True, Milosevic started as a communist apparatchik, but he doesn't 
end as the one, and he is definitely not the last communist in 
Europe. He was rather a first communist ruler who openly gave up one 
of the essential dogmas of the communist ideology - the proletarian 
internationalism. And this precisely was the ideological ground on 
which the second Yugoslavia (1943 - 1991) was founded, on which 
almost all the forms of political and constitutional solidarity of 
the Yugoslavian nations were organized, on which finally the Yugoslav 
Constitution of 1974 was based, the Constitution which gave Albanians 
so wide autonomy that Kosovo nearly got a status of a republic - 
within the Republic of Serbia. And it was Kostunica among other low 
professors - not among the liberal Serbian politicians - who 
criticized at that time the Constitution. They did it as alleged 
legalists and what they attacked was the law based on a communist 
ideology. The communist regime accused them of nationalism and was in 
that case for sure not wrong. However, the nationalist professors had 
legalistic arguments on their side and the anti nationalist regime 
only its communist ideology and at that time still enough power to 
suppress the critics and to implement the Constitution which gave 
Albanians the Kosovo autonomy.
Milosevic comes more then ten years later. He quits using the 
communist rhetoric and rediscovers the legalist discourse of the 
dissident professors.  Instead of *brotherhood and unity* (as 
Yugoslav form of the proletarian internationalism), he addresses the 
violated justice of Serbian nation. Instead of class politics, he 
makes identity politics. His alleged communism is from that point on 
nothing but a cynical pragmatism. He uses it only to gain or to 
preserve his power.
Finally, 1990 came the democracy with its free and pluralist 
elections, but without any concept of political solidarity which 
could do the job of the former proletarian internationalism and put 
again those 6-8 Yugoslav nations together. The rest is contingency.
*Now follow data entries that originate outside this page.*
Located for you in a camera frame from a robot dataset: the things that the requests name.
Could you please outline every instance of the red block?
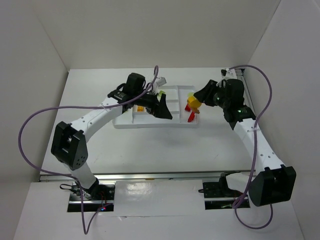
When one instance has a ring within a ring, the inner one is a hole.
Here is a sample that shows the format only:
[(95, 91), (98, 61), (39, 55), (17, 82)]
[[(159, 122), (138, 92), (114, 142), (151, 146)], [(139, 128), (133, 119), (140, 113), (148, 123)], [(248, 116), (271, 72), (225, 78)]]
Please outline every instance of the red block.
[(190, 112), (191, 111), (191, 108), (189, 107), (189, 105), (187, 104), (184, 108), (184, 110), (186, 110), (187, 112)]
[(188, 123), (191, 123), (195, 119), (196, 114), (192, 112), (188, 118)]

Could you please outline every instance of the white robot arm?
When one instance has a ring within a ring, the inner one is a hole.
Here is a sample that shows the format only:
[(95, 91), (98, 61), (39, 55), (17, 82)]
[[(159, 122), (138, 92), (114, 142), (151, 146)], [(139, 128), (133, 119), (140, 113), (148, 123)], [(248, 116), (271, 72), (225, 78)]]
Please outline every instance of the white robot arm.
[[(210, 80), (207, 85), (194, 93), (194, 98), (207, 106), (219, 106), (224, 118), (240, 137), (251, 159), (254, 157), (257, 134), (256, 177), (250, 183), (248, 193), (256, 206), (288, 201), (294, 188), (296, 171), (275, 155), (259, 125), (255, 127), (256, 116), (250, 107), (244, 104), (244, 84), (238, 79), (223, 79), (218, 83)], [(242, 173), (223, 173), (219, 180), (220, 188), (237, 190), (243, 193), (249, 177)]]
[(87, 142), (90, 138), (105, 124), (134, 105), (145, 107), (146, 111), (156, 118), (173, 118), (168, 110), (164, 93), (160, 100), (156, 93), (150, 91), (131, 102), (132, 99), (142, 94), (145, 84), (144, 76), (131, 73), (126, 83), (110, 92), (97, 109), (70, 123), (62, 121), (55, 128), (51, 153), (69, 169), (72, 176), (78, 179), (84, 190), (93, 198), (103, 192), (105, 186), (99, 185), (98, 179), (86, 163), (88, 159)]

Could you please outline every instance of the yellow object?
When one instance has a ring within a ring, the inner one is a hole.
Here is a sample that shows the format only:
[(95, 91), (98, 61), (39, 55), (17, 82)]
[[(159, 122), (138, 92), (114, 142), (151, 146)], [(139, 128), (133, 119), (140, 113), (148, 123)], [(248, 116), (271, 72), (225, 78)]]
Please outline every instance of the yellow object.
[(186, 102), (193, 112), (195, 112), (196, 114), (200, 113), (198, 108), (200, 108), (202, 103), (199, 102), (198, 99), (196, 99), (194, 96), (189, 96)]
[(144, 112), (145, 108), (143, 106), (138, 106), (136, 109), (137, 112)]
[(162, 94), (166, 94), (165, 91), (160, 90), (160, 92), (158, 93), (158, 96), (161, 97)]

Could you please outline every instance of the white wall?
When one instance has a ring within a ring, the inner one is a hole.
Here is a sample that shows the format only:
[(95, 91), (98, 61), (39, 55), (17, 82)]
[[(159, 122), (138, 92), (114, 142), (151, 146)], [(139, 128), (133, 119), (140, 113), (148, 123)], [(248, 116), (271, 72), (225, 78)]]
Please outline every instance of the white wall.
[[(297, 171), (292, 196), (306, 240), (320, 239), (320, 0), (282, 0), (250, 64), (270, 78), (273, 99), (261, 127), (278, 156)], [(246, 74), (255, 110), (268, 97), (265, 80)]]
[(32, 0), (67, 68), (247, 63), (280, 0)]
[[(33, 112), (59, 103), (67, 70), (29, 1), (1, 1), (0, 32), (0, 238), (12, 240), (38, 175), (18, 151), (18, 132)], [(38, 166), (55, 114), (37, 117), (23, 135), (26, 153)]]

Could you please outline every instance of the white tray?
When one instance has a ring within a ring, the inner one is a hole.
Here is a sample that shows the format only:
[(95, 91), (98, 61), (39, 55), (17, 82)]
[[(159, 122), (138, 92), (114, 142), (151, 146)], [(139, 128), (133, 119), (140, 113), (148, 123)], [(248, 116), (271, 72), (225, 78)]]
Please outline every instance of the white tray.
[(162, 86), (166, 94), (166, 105), (172, 115), (170, 119), (156, 118), (146, 111), (137, 111), (137, 106), (115, 118), (112, 123), (116, 129), (135, 129), (135, 128), (196, 128), (199, 122), (199, 115), (196, 114), (192, 122), (188, 122), (190, 112), (185, 111), (189, 93), (195, 92), (195, 87), (191, 85)]
This was not the communism, which now, with the fall of Slobodan 
Milosevic, finally leaves the historical scene. It is rather the 
crisis of the modern democracy which has made itself visible in the 
Yugoslav tragedy and its protagonists like Milosevic. The concept of 
democracy which cannot abandon the framework of a nation-state has 
been brought in the Balkans to its absurdity. On the Yugoslav 
question - the question of how to unite democratically a people, 
already divided in political nations, on a level higher than the 
nation-state - it has faced obviously its immanent limits. This is 
probably the traumatic truth which the so called free world tries to 
suppress through its euphoric glorification of the Serbian democratic 
revolution, which allegedly won the victory over the communism as its 
last serious enemy. The problem which is at stake here, gets its 
dramatic meaning in the front of a challenge that the European Union 
has to take up in defining its final political status; the challenge 
of a political and legal meaning of the so called *la finalite 
d'Europe*. And this is what is next on the European political agenda.
Again Benson:
>Yeah, I stopped celebrating already when I heard that Kostunica had 
>a >meeting with Milosevic today and came out of it saying he 
>wouldn't hand >himover to the Hague. My celebration's over.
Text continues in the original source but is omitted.